From the first line of the material through the line that holds "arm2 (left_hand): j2", repeat each line exactly and skip any picture.

[RECORDED INFORMATION Boundary: Start]

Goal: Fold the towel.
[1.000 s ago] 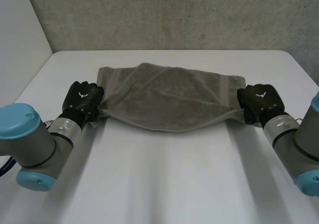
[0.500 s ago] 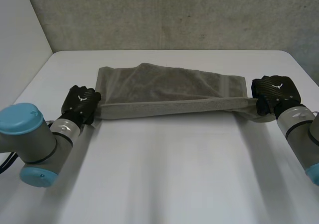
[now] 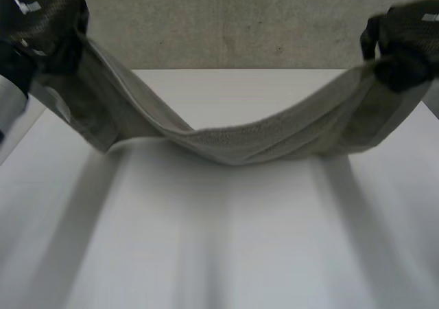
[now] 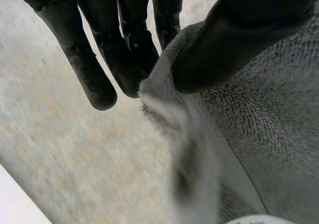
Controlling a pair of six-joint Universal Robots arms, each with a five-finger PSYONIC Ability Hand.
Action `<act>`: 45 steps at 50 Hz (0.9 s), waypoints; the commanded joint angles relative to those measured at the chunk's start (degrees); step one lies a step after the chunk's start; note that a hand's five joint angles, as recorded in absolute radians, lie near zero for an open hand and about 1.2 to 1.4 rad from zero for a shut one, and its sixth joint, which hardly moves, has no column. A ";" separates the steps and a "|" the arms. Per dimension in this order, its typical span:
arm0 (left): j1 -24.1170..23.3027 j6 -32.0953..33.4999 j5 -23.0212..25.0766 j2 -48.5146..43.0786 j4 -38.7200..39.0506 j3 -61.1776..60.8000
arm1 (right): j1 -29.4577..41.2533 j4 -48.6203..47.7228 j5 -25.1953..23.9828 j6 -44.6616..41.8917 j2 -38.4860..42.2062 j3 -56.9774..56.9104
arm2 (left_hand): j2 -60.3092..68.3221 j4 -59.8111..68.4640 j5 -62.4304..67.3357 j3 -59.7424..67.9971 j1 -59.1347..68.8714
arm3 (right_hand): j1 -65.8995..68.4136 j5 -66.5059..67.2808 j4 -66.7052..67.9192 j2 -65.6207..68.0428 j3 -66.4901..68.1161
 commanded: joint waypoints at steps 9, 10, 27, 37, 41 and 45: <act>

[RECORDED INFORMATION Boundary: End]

SOLUTION TO THE EXERCISE:
Goal: Fold the towel.
[1.000 s ago] 
[0.500 s ago] 
[now] 
[now] 
Controlling a pair of six-joint Universal Robots arms, each with a five-finger PSYONIC Ability Hand.
Action `<act>`: 45 steps at 50 Hz (0.9 s), waypoints; the commanded joint angles relative to those measured at the chunk's start (degrees); step one lies a step after the chunk's start; note that a hand's five joint angles, as recorded in absolute radians, lie near zero for an open hand and about 1.2 to 1.4 rad from zero for a shut one, and its sixth joint, which hardly moves, has no column. A ";" separates the steps and a "|" the arms. Per dimension in this order, its typical span:
arm0 (left): j1 -24.1170..23.3027 j6 -32.0953..33.4999 j5 -23.0212..25.0766 j2 -48.5146..43.0786 j4 -38.7200..39.0506 j3 -61.1776..60.8000
arm1 (right): j1 -29.4577..41.2533 j4 -48.6203..47.7228 j5 -25.1953..23.9828 j6 -44.6616..41.8917 j2 -38.4860..42.2062 j3 -56.9774..56.9104
arm2 (left_hand): j2 -60.3092..68.3221 j4 -59.8111..68.4640 j5 -62.4304..67.3357 j3 -59.7424..67.9971 j1 -59.1347..68.8714

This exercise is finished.